To get a deeper sense of all this, I checked in with my favorite PRR historian Dan Cupper, who recently began a new stint as editor of Railroad History, the journal of the Railway & Locomotive Historical Society. Dan’s 1992 book Crossroads of Commerce, ostensibly about PRR’s Grif Teller calendar paintings, is actually a classic study of the Pennsy at high tide.

“The Pittsburgh market was important to the PRR for many reasons,” Dan told me. “The railroad’s most notable answer to this need was the Pittsburgher, an all-Pullman overnight to/from New York, inaugurated in 1924. It was frequented by the Mellon banking family and other scions of the Pittsburgh business world. This was acknowledged in 1956 when PRR renamed Pullmans used on the Pittsburgher for captains of western Pennsylvania industry.”

Dan points out that the route was also at the very heart of the PRR, with its heaviest concentration of tonnage originating or passing through along the four tracks of the Pittsburgh, Middle, Philadelphia, and New York Divisions. “And Pittsburgh was also strategic because Pennsy’s passenger main lines split for Chicago and St. Louis right inside the station,” he adds.
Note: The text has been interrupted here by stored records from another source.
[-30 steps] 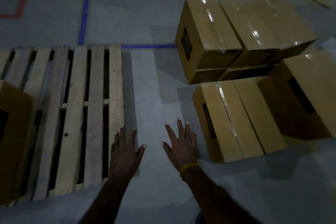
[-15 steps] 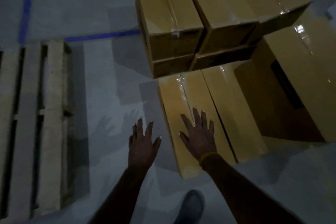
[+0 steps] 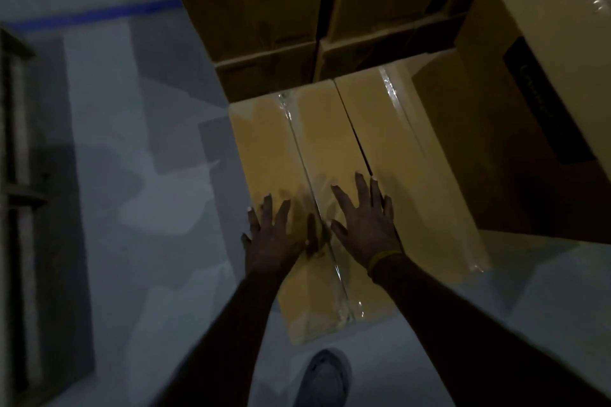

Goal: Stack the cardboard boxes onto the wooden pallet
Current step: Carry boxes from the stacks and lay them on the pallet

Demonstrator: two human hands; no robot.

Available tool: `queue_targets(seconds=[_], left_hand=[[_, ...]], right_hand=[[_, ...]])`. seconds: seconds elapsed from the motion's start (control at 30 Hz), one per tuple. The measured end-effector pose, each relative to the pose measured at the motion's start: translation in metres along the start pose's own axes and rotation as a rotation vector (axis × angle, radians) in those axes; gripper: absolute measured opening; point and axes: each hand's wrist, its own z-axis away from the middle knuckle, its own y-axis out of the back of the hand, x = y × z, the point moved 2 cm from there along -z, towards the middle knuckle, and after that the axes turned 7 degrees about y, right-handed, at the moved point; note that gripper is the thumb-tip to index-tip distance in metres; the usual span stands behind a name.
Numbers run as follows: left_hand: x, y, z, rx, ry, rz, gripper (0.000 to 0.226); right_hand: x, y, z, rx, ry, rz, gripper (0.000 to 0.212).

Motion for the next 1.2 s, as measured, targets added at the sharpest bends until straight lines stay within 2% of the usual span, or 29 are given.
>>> queue_targets(seconds=[0.23, 0.37, 0.47, 0.57, 0.63, 0.7, 0.93, 1.07, 1.2], left_hand=[[-0.031, -0.014, -0.018, 0.060, 0.031, -0.251, 0.100], [-0.037, -0.013, -0.018, 0.062, 0.030, -0.246, 0.102], [-0.049, -0.015, -0.022, 0.046, 0.002, -0.102, 0.100], [-0.061, -0.018, -0.026, 0.019, -0.111, 0.220, 0.094], [-0.055, -0.018, -0.025, 0.061, -0.090, 0.447, 0.091], [-0.047, -0.018, -0.022, 0.109, -0.020, 0.546, 0.090], [-0.066, -0.006, 0.019, 0.380, 0.037, 0.468, 0.078], [-0.087, 0.024, 0.060, 0.420, 0.105, 0.358, 0.090], [-0.124, 0.069, 0.108, 0.484, 0.129, 0.301, 0.076]], right_hand=[[0.023, -0.029, -0.021, 0.006, -0.003, 0.029, 0.071], [0.024, -0.042, -0.029, 0.019, -0.030, -0.054, 0.072], [0.026, -0.049, -0.035, -0.026, -0.049, -0.171, 0.075], [0.024, -0.048, -0.037, -0.032, -0.099, -0.274, 0.079], [0.014, -0.044, -0.037, 0.028, -0.150, -0.296, 0.080], [0.000, -0.041, -0.035, 0.056, -0.183, -0.262, 0.079], [-0.055, -0.027, -0.006, 0.157, -0.189, -0.202, 0.073], [-0.098, -0.007, 0.015, 0.210, -0.104, -0.160, 0.066], [-0.160, 0.017, 0.044, 0.244, -0.047, -0.160, 0.065]])
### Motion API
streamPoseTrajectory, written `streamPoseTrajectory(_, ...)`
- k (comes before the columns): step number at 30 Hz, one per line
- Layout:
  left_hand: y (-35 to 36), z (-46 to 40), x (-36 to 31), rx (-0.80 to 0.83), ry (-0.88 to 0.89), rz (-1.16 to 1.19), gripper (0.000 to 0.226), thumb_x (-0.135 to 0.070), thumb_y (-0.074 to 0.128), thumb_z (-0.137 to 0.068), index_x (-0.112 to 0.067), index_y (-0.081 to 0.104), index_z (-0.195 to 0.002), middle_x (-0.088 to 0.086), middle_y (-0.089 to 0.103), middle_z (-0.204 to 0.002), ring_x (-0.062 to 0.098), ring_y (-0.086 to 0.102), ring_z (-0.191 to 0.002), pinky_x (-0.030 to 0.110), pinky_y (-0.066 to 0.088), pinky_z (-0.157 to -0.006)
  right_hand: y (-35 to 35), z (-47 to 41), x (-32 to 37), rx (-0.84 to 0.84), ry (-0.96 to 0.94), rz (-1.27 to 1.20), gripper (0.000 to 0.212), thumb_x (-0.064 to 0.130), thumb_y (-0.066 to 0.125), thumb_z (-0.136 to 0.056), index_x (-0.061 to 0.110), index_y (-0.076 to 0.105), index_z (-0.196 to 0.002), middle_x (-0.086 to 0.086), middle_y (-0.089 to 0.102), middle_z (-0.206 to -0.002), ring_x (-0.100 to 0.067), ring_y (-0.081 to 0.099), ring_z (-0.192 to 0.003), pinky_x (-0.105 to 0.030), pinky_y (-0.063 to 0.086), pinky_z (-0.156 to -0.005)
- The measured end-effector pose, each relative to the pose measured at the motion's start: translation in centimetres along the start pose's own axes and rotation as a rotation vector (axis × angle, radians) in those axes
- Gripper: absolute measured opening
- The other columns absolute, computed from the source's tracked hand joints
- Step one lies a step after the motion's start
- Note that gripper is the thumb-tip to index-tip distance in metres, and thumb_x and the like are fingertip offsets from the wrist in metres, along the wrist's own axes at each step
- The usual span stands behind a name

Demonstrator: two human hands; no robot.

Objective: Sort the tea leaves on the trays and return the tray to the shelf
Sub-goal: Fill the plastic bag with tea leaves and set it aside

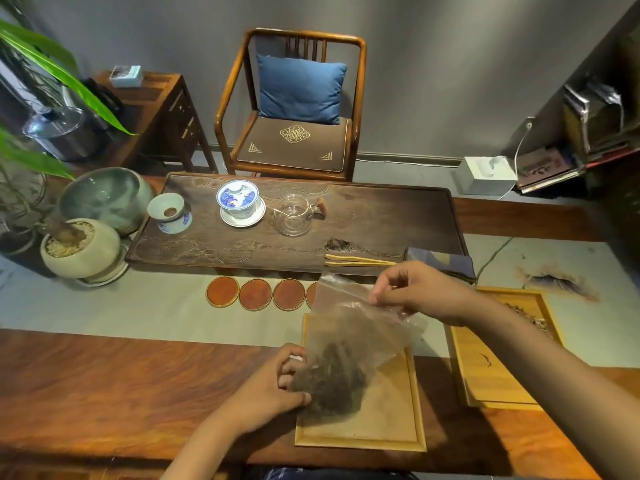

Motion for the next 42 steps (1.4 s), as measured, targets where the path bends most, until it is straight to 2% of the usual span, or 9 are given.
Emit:
streamPoseTrajectory(6,-0.3,-0.5,-0.9,-0.087,0.058,-0.106,0.062,-0.009,0.075,-0.079,-0.036,0.043,-0.124,-0.012,0.062,-0.120,-0.003,0.058,-0.111,0.018,0.045,-0.097,2.2,2.9,0.2,-0.068,-0.020,-0.167,0.010,0.017,0.075,-0.078,0.012,0.068,-0.073,0.011,0.061,-0.055,0.000,0.054,-0.051,-0.013,0.042,-0.046)
streamPoseTrajectory(10,-0.8,-1.5,-1.5,-0.152,0.095,-0.135,0.066,-0.015,0.076,-0.078,-0.044,0.039,-0.125,-0.023,0.053,-0.125,-0.019,0.049,-0.111,-0.001,0.037,-0.086,2.7,3.9,0.4,-0.134,-0.029,-0.198,0.010,0.022,0.075,-0.078,0.020,0.068,-0.072,0.003,0.062,-0.063,-0.011,0.055,-0.059,-0.019,0.045,-0.049)
streamPoseTrajectory(13,-1.0,-2.5,-1.9,-0.271,0.124,-0.223,0.069,-0.018,0.075,-0.080,-0.037,0.035,-0.133,-0.017,0.044,-0.134,-0.003,0.038,-0.126,0.016,0.030,-0.101,3.0,4.1,0.5,-0.159,-0.038,-0.230,0.011,0.022,0.074,-0.079,0.019,0.066,-0.073,0.001,0.062,-0.067,-0.011,0.058,-0.061,-0.020,0.047,-0.050)
streamPoseTrajectory(17,-0.3,-2.9,-3.6,-0.423,0.207,-0.246,0.044,-0.023,0.072,-0.083,-0.030,0.048,-0.120,-0.009,0.057,-0.116,0.004,0.054,-0.109,0.021,0.043,-0.093,3.7,3.9,0.3,-0.206,-0.054,-0.285,0.014,0.016,0.070,-0.083,0.008,0.061,-0.078,-0.003,0.062,-0.062,-0.013,0.060,-0.055,-0.021,0.050,-0.051)
streamPoseTrajectory(20,1.1,-2.7,-5.7,-0.265,0.245,-0.116,0.018,-0.030,0.068,-0.085,-0.022,0.058,-0.099,-0.003,0.060,-0.088,0.009,0.057,-0.080,0.013,0.047,-0.069,4.4,3.5,-0.1,-0.245,-0.043,-0.280,0.014,0.017,0.070,-0.084,0.007,0.061,-0.077,0.000,0.062,-0.057,-0.010,0.060,-0.052,-0.019,0.050,-0.051)
streamPoseTrajectory(24,3.6,-2.8,-7.9,-0.026,0.265,-0.063,0.044,-0.053,0.059,-0.078,-0.014,0.060,-0.099,0.010,0.063,-0.089,0.027,0.061,-0.085,0.041,0.050,-0.083,5.8,2.9,-1.0,-0.226,-0.028,-0.339,0.013,0.017,0.066,-0.087,0.010,0.060,-0.078,0.000,0.064,-0.062,-0.009,0.062,-0.057,-0.020,0.051,-0.055)
streamPoseTrajectory(27,4.8,-3.0,-8.5,-0.031,0.287,-0.076,0.045,-0.051,0.058,-0.081,-0.015,0.058,-0.107,0.024,0.062,-0.102,0.039,0.060,-0.097,0.055,0.048,-0.089,6.5,2.7,-1.6,-0.217,-0.032,-0.431,0.012,0.020,0.064,-0.088,0.011,0.062,-0.081,-0.001,0.065,-0.069,-0.009,0.064,-0.065,-0.020,0.051,-0.058)
streamPoseTrajectory(33,4.5,-2.8,-8.4,-0.040,0.298,-0.013,0.022,-0.029,0.047,-0.093,-0.015,0.063,-0.087,0.000,0.066,-0.084,0.014,0.063,-0.084,0.028,0.049,-0.082,6.9,2.9,-2.1,-0.145,0.005,-0.609,0.014,0.021,0.060,-0.091,0.014,0.065,-0.080,-0.002,0.064,-0.069,-0.011,0.060,-0.065,-0.026,0.051,-0.068)
streamPoseTrajectory(42,3.8,-2.1,-6.9,-0.150,0.306,-0.179,0.025,-0.012,0.052,-0.092,0.001,0.068,-0.076,0.022,0.066,-0.079,0.035,0.060,-0.078,0.050,0.048,-0.076,8.5,3.0,-1.4,-0.144,-0.018,-0.193,0.028,0.008,0.038,-0.097,0.008,0.055,-0.075,-0.005,0.055,-0.066,-0.019,0.054,-0.064,-0.032,0.049,-0.066)
Point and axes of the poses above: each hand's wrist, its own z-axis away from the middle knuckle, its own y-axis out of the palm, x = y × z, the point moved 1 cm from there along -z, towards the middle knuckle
For the daylight trade in the Pittsburgh market, PRR fielded a number of trains, among them the Steel King, the Duquesne and the Juniata. But it was trains 60 and 61, the Pittsburgher, that really defined the market. In its salad days of the late 1940s and early ’50s, the train carried as many as 10 sleeping cars. That it remained first-class-only as late as 1964 is a minor miracle from today’s perspective.

In a November 2000 story for Trains, Cupper recounted the story of one typical Pittsburgher passenger, Willard Harvey, whose father, a department store buyer, traveled to New York once or twice a month to visit the apparel markets. Occasionally, the son would accompany his dad. 
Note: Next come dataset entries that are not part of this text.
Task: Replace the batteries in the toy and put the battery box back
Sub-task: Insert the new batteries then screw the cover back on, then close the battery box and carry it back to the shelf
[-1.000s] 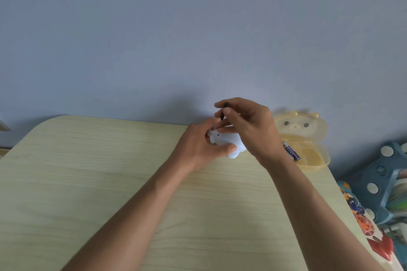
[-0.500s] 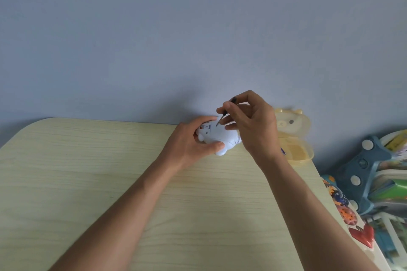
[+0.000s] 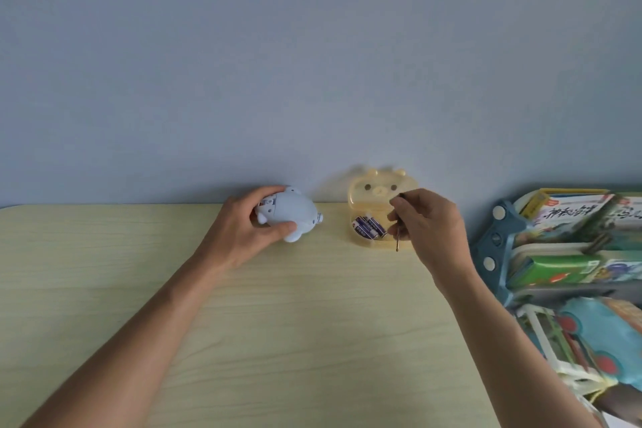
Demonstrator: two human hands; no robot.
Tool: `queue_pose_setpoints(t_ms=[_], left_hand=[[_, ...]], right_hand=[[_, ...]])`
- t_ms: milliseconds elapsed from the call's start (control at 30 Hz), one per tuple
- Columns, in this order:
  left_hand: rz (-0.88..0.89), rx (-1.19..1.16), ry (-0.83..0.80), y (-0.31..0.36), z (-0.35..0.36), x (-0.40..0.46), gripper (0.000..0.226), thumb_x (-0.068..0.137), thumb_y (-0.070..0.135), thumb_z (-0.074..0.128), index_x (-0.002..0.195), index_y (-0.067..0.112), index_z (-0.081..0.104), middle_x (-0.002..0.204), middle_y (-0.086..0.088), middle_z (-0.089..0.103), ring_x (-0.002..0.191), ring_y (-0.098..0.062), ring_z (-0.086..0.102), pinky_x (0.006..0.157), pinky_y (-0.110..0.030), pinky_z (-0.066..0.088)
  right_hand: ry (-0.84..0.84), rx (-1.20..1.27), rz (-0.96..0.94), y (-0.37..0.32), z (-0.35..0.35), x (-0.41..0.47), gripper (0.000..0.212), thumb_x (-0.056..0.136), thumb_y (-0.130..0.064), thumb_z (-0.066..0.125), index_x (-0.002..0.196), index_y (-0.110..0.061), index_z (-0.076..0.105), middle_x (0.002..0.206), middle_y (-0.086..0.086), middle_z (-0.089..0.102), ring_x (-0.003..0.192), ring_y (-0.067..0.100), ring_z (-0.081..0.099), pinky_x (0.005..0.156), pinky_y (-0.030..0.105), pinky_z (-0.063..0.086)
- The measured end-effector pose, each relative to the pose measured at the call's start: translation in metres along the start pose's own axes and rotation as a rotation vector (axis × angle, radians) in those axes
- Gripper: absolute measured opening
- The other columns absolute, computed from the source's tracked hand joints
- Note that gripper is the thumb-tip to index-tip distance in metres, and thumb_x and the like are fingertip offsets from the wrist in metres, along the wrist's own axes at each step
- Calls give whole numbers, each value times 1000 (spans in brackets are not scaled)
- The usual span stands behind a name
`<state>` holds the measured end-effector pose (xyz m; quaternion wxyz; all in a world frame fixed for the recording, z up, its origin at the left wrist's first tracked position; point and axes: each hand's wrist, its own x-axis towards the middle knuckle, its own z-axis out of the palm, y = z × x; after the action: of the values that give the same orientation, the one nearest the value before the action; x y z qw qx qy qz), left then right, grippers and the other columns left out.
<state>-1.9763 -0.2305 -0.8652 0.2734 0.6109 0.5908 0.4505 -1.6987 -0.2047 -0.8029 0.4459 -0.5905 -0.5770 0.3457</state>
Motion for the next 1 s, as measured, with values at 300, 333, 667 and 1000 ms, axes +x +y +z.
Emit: queue_pose_setpoints(t_ms=[300, 333, 667, 1000], left_hand=[[32, 66, 15, 8, 0, -3, 54, 66, 46, 81, 118, 39, 69, 105, 19, 74, 93, 0, 68, 74, -5, 47], [31, 74, 21, 9, 0, -3, 56, 65, 51, 79, 118, 39, 69, 104, 20, 74, 92, 0, 68, 74, -6, 48], [11, 394, 263, 32, 4, -5, 92, 56, 76, 60, 135, 28, 65, 129, -1, 56, 127, -27, 41, 105, -37, 31], [-33, 161, -60, 84, 94, 8, 120, 61, 48, 95, 159, 34, 29, 148, 2, 36, 144, -14, 38, 118, -29, 33]], right_hand=[[-77, -368, 137, 30, -38, -30, 7, 80, -24, 80, 84, -18, 78, 66, -1, 74, 58, 21, 72, 42, 21, 51], [-89, -387, 149, 33, -38, -32, 9, 79, -24, 81, 85, -19, 77, 69, -2, 74, 59, 22, 72, 41, 21, 49], [-139, -509, 70, 44, -31, -39, 21, 78, -29, 79, 93, -16, 75, 85, -1, 70, 75, 14, 65, 64, 27, 55], [-91, -183, 4, 45, -70, 17, 59, 74, -37, 84, 127, -29, 58, 113, -6, 62, 95, 10, 63, 76, 26, 54]])
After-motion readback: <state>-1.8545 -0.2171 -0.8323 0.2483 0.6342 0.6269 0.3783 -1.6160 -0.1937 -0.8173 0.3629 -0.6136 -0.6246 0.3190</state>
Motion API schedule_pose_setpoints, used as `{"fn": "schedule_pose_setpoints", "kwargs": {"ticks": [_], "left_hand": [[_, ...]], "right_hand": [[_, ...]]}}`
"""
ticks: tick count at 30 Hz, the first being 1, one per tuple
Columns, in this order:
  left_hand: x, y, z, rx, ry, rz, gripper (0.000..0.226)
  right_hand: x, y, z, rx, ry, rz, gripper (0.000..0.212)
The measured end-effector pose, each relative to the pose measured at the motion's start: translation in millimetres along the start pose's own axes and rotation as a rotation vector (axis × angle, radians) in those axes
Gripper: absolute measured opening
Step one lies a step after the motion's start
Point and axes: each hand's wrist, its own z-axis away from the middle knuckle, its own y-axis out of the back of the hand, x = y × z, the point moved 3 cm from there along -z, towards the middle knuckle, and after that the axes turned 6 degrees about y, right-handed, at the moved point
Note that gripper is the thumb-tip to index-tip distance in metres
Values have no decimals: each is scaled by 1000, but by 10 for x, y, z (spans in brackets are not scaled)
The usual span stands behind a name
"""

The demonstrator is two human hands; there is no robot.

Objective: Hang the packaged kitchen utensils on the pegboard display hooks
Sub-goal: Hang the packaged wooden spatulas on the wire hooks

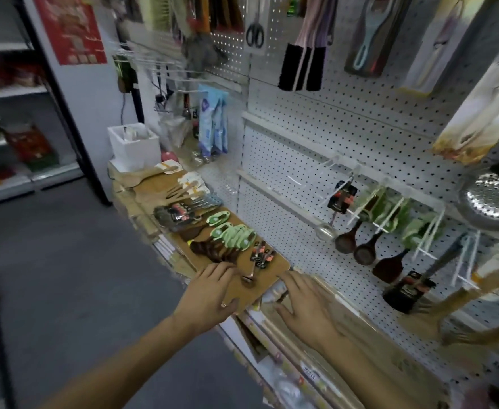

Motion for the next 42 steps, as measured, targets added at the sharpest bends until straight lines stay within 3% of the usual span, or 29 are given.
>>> {"fn": "schedule_pose_setpoints", "kwargs": {"ticks": [12, 18, 27, 42], "left_hand": [[-2358, 580, -95, -25, 186, 33, 53], [-3262, 696, -127, -61, 281, 9, 51], [-4256, 434, -842, -154, 311, -29, 48], [-5673, -162, -2526, -306, 302, -34, 48]], "right_hand": [[-1278, -1047, -1815, -136, 51, -41, 61], [-1564, -1517, -2529, -154, 66, -58, 60], [-1337, -2271, -3650, -221, 34, -91, 54], [-739, -3337, -5377, -355, -181, -155, 52]]}}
“It was well maintained,” Harvey told Cupper. “We’d get on in the evening, and they had a beautiful spread of cheeses and crackers in the lounge car. I was too young to have a beer or glass of wine, but my dad did, then off to bed. I always thought of it as one of the class trains of the railroad.”

Class train or not, the Pittsburgher met its inevitable fate fairly early. By the early 1960s, PRR President Allen J. Greenough had begun to note the train’s dwindling passenger count, urging his subordinates to take a fresh look. Although there was evidence the train was actually covering its costs, and perhaps even making money, the railroad decided to discontinue it, in effect folding it into the eastbound Manhattan Limited and the westbound Pennsylvania Limited, both New York–Chicago trains. The final runs of 60 and 61 came on September 13, 1964.

That wasn’t the end of Pittsburgh–New York service, of course. In the April 1965 timetable — nearly on the eve of Penn Central — the PRR was still offering plenty of trains, 10 eastbound and 8 westbound, although some of that was due to the railroad billing itself as the “Gateway to the New York World’s Fair,” which closed in October 1965. 

Assuming the new Biden Administration takes office on January 20, the odds for another Amtrak train across Pennsylvania might not be as long as you think. One can hope. Two trains are always better than one. And seeing Norfolk Southern’s greatest inheritance — the 250 miles of former PRR main line between Pittsburgh and Harrisburg, including the heart of the Alleghenies — remains one of the best train rides in America. 

Note: Technical problems are preventing us from including any photos with this week's post.